К первой встрече с работодателем я готовилась тщательно и упорно.
Занималась физическими упражнениями: ходила взад-вперед на высоченных каблуках, выпрямляла спину, выпячивала грудь, сто раз садилась так, чтобы короткая юбка не задиралась и не мялась, по-разному складывала руки, изящно оборачивалась перед зеркалом к воображаемому собеседнику.
Проводила сеансы самовнушения и психотерапии: победоносно улыбалась, повторяла про себя ключевые слова («энергия», «уверенность», «воля к победе», «стойкость», «сила», «успех»), старалась представить себя маленькой девочкой, которая еще не ведает об ужасном будущем, а потому весела и смела. Мной тогда восхищались, мне завидовали. «Прехорошенькая, бойкая, бедовая! Эта далеко пойдет, не пропадет!»
Перевоплощение давалось нелегко. Ту девочку я помнила смутно. Она казалась мне чужой, непонятной, ненастоящей. Я впадала в панику: «Ничего у тебя не получится, ты непременно чем-нибудь выдашь себя и провалишься!» И отвечала себе: «Неправда, я справлюсь! Главное, верить в себя и не оглядываться. Не отступать, не сдаваться. Отныне я совсем другой человек».
Мне было очень страшно.
В огромном холле фирмы «Робертсон и сыновья» я растерялась, не знала, куда идти. И вдруг меня окликнул приятный мужской голос:
— Прелестная барышня, позвольте вам помочь.
Другая на моем месте прошла бы мимо не отвечая. Еще посмеялась бы про себя: «Прелестная барышня! Задумал подкатить ко мне со старомодной галантностью. Этот номер не пройдет!» Я же остановилась и посмотрела на говорившего с удивлением: «Неужели я перестала быть невидимкой? И кому-то показалась прелестной! Не может быть».
Мне захотелось обернуться: а вдруг я опять приняла на свой счет слова, обращенные не ко мне?
«Ну нет, теперь с тобой ничего подобного не случится. Не в этой жизни. Милли постоянно попадала впросак, но Зельда совсем другая. Это добрый знак. Первое незначительное, но вполне достоверное свидетельство, что превращение свершилось, Зельда существует, она реальна».

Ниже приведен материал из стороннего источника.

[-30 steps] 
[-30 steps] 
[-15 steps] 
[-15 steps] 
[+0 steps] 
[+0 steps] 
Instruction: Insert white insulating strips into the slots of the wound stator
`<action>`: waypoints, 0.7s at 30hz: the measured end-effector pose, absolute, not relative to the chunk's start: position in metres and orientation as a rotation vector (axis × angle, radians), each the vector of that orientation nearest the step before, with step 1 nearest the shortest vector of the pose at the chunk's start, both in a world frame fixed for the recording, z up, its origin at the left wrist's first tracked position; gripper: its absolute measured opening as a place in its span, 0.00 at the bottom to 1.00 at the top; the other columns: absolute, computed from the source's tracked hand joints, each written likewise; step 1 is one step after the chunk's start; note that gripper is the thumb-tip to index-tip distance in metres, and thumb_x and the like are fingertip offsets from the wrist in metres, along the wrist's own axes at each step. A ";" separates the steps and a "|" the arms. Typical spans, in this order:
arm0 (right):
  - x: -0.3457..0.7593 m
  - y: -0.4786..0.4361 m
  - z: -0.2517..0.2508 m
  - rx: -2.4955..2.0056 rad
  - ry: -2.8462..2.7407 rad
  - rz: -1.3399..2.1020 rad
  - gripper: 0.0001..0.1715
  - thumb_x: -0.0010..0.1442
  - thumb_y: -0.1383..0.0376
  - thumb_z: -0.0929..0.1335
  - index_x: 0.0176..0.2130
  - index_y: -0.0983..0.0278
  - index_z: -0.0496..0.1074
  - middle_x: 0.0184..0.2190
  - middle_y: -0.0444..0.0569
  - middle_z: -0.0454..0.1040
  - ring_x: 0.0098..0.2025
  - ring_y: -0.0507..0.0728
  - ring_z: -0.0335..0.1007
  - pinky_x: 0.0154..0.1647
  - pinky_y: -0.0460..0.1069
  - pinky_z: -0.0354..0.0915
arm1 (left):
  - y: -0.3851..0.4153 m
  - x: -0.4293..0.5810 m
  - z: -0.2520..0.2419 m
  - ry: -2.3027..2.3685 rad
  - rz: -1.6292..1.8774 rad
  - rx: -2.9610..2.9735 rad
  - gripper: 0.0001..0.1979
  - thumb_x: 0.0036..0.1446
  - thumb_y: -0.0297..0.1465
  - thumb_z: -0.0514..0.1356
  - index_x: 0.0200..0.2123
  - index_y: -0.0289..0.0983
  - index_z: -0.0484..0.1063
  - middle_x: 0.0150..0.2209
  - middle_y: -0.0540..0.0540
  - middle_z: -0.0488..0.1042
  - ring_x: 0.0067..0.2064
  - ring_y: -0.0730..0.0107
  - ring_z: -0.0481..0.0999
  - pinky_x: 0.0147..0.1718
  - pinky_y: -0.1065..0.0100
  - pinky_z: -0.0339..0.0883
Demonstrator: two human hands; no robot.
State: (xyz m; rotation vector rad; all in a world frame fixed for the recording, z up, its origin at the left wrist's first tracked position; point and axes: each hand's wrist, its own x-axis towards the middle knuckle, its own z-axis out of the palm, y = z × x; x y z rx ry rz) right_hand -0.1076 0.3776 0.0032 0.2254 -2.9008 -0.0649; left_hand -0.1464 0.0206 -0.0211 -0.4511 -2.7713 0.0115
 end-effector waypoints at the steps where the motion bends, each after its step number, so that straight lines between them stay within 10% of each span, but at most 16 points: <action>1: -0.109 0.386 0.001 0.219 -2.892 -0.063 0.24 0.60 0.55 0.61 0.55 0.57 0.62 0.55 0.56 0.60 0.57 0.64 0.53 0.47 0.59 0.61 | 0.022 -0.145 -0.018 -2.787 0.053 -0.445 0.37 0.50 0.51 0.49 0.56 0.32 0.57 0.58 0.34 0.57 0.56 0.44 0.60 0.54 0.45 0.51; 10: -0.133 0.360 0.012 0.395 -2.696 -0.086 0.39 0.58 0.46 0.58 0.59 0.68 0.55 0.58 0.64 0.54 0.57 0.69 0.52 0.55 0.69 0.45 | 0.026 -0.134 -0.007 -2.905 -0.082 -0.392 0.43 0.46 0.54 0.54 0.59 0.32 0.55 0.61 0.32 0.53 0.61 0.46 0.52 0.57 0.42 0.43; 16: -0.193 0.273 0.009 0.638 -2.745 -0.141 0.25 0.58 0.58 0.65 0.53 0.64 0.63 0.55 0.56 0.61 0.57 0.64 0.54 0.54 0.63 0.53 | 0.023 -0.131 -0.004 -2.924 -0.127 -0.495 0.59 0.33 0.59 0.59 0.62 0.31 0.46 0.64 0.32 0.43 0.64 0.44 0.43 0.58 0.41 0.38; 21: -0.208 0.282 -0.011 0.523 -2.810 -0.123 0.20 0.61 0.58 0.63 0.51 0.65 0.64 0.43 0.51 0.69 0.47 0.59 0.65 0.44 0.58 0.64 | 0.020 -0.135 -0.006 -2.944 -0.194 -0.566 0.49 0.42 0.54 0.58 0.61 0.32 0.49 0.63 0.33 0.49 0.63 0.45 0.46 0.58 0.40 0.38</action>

— У меня назначена встреча с мсье Робертсоном.
— С самим господом богом? Поздравляю!
Молодой человек рассмеялся, взглянув на мое смущенное растерянное лицо.
— Я не святотатствую, успокойтесь. И вовсе не хочу напугать вас. Здесь все зовут его «Бог Отец». Скажу вам по секрету, он об этом знает и принимает как должное. Идите прямо, вон к тому лифту и поднимайтесь на третий этаж.
Юноша подмигнул мне и быстрым шагом направился к лестнице.
Робертсон оказался благообразным пожилым джентльменом лет шестидесяти. Войдя к нему в кабинет, я сразу же оценила справедливость народной молвы: крупные правильные черты лица, звучный голос, величественная осанка, спокойные властные движения и, главное, прямой взгляд больших светлых глаз, пронзавший собеседника насквозь, будто стальной клинок.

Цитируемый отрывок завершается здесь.